Actually, they may have been laughing or, at least, had their faces in their palms. I learned from Rolof that this man had always been, in addition to fearless, impatient (I have heard this about those with red hair among the race of Men). It is a great pity, as it is certain that had he allowed a little more of the ‘morning’ for the last rites to be completed the dragon attack would have come before his execution. Of course, the dragon may have killed him anyway, as it did many of the Torncloak prisoners, but a better death for a Nord than the block. Well, you live and you learn—unless, that is, you die.
The headsmen chopped off his head, the body went limp, and the captain casually shoved the body over with her foot to clear the block for the next prisoner.
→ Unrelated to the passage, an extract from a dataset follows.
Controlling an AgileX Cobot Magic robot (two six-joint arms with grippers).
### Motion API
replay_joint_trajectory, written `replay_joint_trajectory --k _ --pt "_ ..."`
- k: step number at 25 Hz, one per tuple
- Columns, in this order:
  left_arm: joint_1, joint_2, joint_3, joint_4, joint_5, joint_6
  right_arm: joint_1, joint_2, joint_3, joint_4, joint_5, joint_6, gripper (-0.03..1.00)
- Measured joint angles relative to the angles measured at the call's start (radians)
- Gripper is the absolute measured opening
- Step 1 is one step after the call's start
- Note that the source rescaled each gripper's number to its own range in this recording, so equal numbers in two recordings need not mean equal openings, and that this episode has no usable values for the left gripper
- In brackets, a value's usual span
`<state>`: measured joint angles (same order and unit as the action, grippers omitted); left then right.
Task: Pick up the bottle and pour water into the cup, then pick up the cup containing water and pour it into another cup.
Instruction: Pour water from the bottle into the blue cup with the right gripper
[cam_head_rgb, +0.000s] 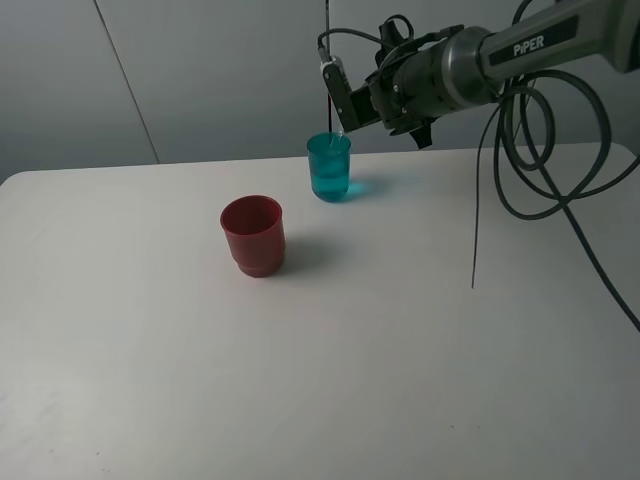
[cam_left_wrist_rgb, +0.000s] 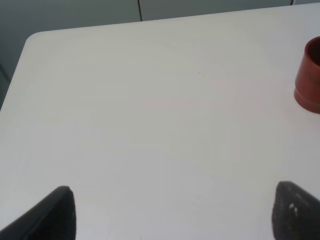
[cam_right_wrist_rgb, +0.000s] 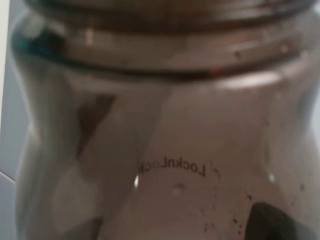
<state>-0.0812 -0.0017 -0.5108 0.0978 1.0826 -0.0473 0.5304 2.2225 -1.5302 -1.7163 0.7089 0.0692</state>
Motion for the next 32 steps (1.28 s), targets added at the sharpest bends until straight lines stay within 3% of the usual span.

“You Impeccable scum!” shouted a female Torncloak from among the prisoners.
“Justice!” countered a man dressed in hide armor standing in front of the inn.
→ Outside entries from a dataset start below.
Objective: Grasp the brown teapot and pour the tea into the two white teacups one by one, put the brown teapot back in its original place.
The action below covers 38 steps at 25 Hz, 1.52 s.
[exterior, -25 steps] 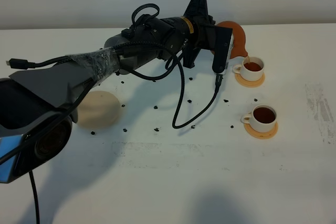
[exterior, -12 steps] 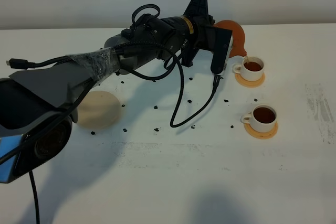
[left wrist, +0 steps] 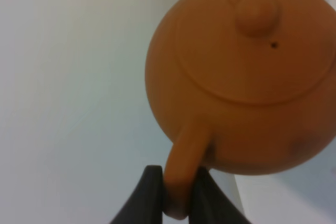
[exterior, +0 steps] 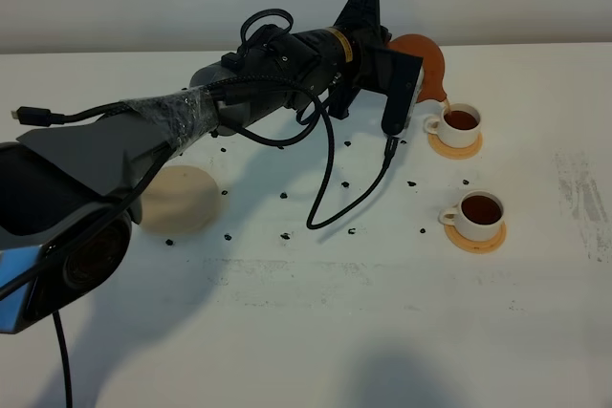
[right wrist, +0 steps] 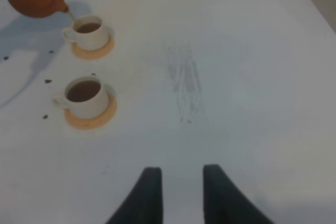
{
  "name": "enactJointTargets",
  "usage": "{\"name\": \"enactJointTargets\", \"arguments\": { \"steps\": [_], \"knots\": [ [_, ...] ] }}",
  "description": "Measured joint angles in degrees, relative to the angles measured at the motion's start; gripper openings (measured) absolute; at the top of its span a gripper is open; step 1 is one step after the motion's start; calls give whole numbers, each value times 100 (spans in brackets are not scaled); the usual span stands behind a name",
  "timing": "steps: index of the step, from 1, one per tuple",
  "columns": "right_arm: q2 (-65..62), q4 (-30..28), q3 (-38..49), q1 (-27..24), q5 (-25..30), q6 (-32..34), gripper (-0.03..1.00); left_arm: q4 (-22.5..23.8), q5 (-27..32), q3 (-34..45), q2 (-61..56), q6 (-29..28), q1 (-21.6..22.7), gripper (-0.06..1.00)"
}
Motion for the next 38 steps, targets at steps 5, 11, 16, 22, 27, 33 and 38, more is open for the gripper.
{"name": "enactJointTargets", "arguments": {
  "steps": [5, 11, 16, 22, 27, 33, 38],
  "knots": [
    [0, 0, 0, 0, 0, 0, 22, 250, -142, 0, 0, -313, 0, 8],
    [0, 0, 0, 0, 0, 0, 22, 291, -167, 0, 0, -341, -12, 8],
    [0, 0, 0, 0, 0, 0, 22, 290, -184, 0, 0, -341, -40, 8],
    [0, 0, 0, 0, 0, 0, 22, 290, -202, 0, 0, -341, -46, 8],
    [0, 0, 0, 0, 0, 0, 22, 294, -202, 0, 0, -341, -46, 8],
    [0, 0, 0, 0, 0, 0, 22, 65, -56, 0, 0, -341, -46, 8],
    [0, 0, 0, 0, 0, 0, 22, -317, 63, 0, 0, -341, -46, 8]
  ]
}}
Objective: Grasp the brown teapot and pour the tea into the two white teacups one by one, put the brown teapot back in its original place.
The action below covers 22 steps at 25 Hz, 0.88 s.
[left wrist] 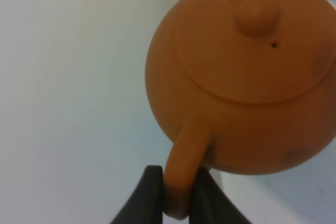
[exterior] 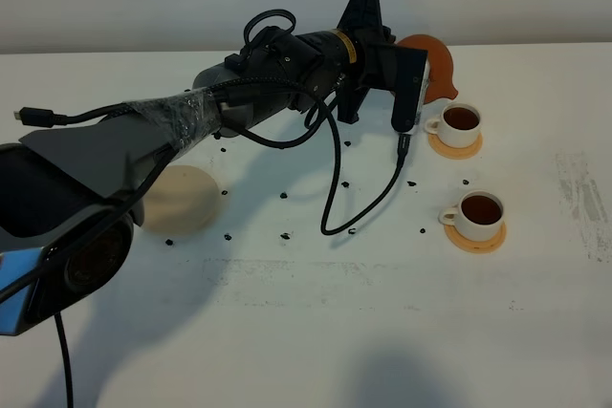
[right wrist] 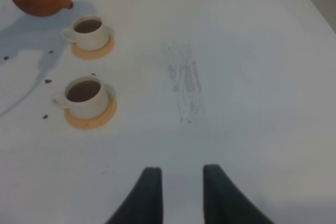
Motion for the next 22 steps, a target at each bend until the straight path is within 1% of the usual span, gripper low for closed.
{"name": "enactJointTargets", "arguments": {
  "steps": [9, 11, 17, 19, 22],
  "knots": [
    [0, 0, 0, 0, 0, 0, 22, -226, 204, 0, 0, -360, 0, 8],
    [0, 0, 0, 0, 0, 0, 22, -397, 286, 0, -13, -417, 0, 8],
    [0, 0, 0, 0, 0, 0, 22, -1229, 855, 0, -297, -562, 54, 8],
    [0, 0, 0, 0, 0, 0, 22, -1402, 1045, -6, -387, -756, 95, 8],
    [0, 0, 0, 0, 0, 0, 22, -1556, 1357, -6, -457, -1190, 178, 8]
  ]
}}
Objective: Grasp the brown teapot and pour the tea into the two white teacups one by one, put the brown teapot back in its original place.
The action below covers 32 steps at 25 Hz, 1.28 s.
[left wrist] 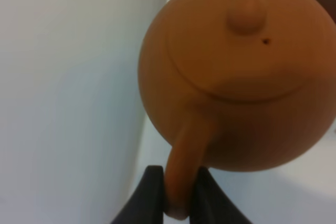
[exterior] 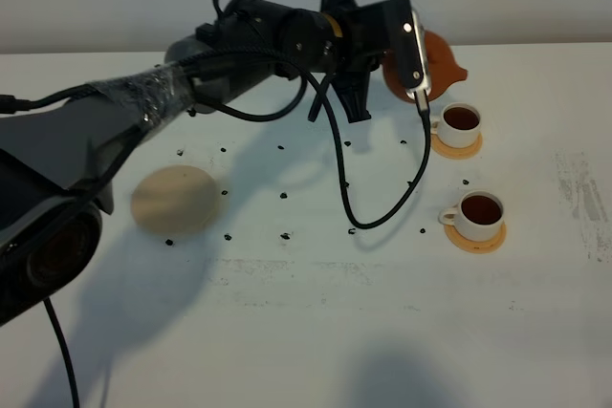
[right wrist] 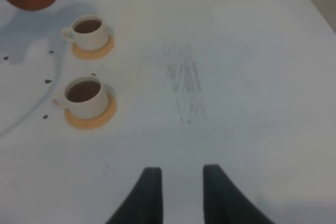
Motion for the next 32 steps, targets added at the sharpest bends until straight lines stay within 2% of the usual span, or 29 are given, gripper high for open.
{"name": "enactJointTargets", "arguments": {
  "steps": [11, 22, 32],
  "knots": [
    [0, 0, 0, 0, 0, 0, 22, -181, 653, 0, -5, -1292, 401, 8],
    [0, 0, 0, 0, 0, 0, 22, -290, 950, 0, 260, -2310, 430, 8],
    [0, 0, 0, 0, 0, 0, 22, -626, 865, 0, 561, -2508, 430, 8]
  ]
}}
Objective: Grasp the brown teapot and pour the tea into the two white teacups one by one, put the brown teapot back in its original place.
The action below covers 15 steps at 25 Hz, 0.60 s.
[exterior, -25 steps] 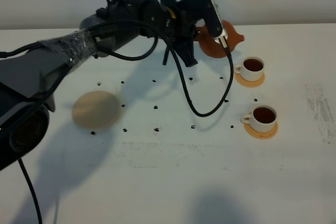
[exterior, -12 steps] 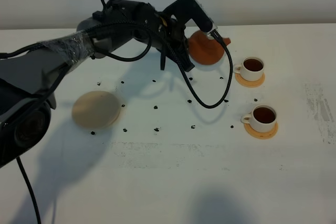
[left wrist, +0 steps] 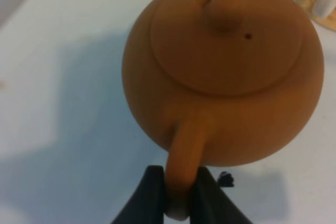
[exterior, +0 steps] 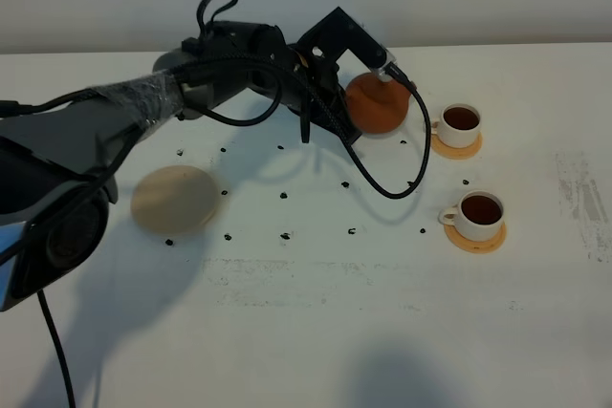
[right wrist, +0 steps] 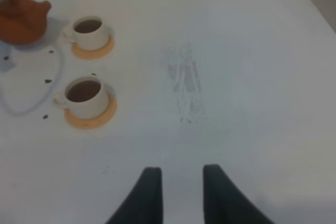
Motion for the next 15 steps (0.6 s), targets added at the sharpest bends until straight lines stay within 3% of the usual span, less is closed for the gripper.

I discovered later whilst doing some research that this man was none other than Vilot, yes him of jungle-berry fame, and that when the execution took place he was querying a soldier’s order as to what he was having with his drink. The soldier had refused the jungle berries, much to Viold’s disgust, and just wanted ice.
“Death to the Torncloaks!” came another voice. Female again this time.
“As fearless in death as he was in life,” Rolof lamented, looking at the dead Torncloak soldier.
“Next, the Orc!” shouted the captain.
The screeching roar came from the skies again, this time louder.
“There it is again. Did you hear that?” said Hasvar.
“I said, next prisoner!” the captain repeated.
“To the block, prisoner. Nice and easy,” Hasvar said to Kharla.
Kharla had no intention of going to the block ‘nice and easy’. It was not a good death. A good death would be to die fighting these Impeccable rats. But Kharla was weaponless. So she stood there defiant until two guards dragged her forward. Her blood was beginning to boil now. They struggled with her, so the captain joined them in pinning Kharla down. The Rudeguard seemed to enjoy her work. Kharla swore under her breath that she’d kill this woman if she ever had the chance. Her head was on the block now, facing the tower next to the inn, but one of the guards wasn’t holding her down well enough, she could easily break free. She’d probably die in short order but maybe she could grab the soldier’s short sword and split the Rudeguard’s belly open before she died. That would be a good death.
Just then Kharla saw something large in the clouds just beyond the tower. It was heading toward them. A heartbeat later the shape had come into the view of everyone else.
“What in Oblivious is that?” shouted General Dullius.
For the uninformed reader, Oblivious, or the Nether Regions, is the realm of the Deirdra, a race of unobservant gods who wanted no part in the creation of the world (and most of whom remain quite unaware that this world now exists). Oblivious itself consists of several planes, each ruled by one of the Deirdra, all of whom are largely ignorant of each other and their respective planes. The Deirdra are known for their cruel tricks, bad interior design, and bizarre hairstyles.
Kharla forgotten, the captain called to the soldiers atop the tower. “Sentries! What do you see?”
A sentry shouted out, his voice filled with fear. “It’s in the clouds! Wait, it’s getting closer. By all the gods, look at the size of—” his words were cut off with a scream as the shape landed on the tower, shaking the ground, and the sentry fell to his death. The guards released Kharla and the executioner swayed before her and fell to his knees.
“Dragon!” a soldier shouted.
And it was indeed a dragon. A huge black dragon. The beast gave a great yawn and then the sky turned red and flaming meteorites struck the ground all around Kharla. She heard the headsman grunt and Dullius shout something about battlemages, killing the thing, getting the people to safety, and assigning a team to clear up afterwards, but then the ground exploded and everything went black.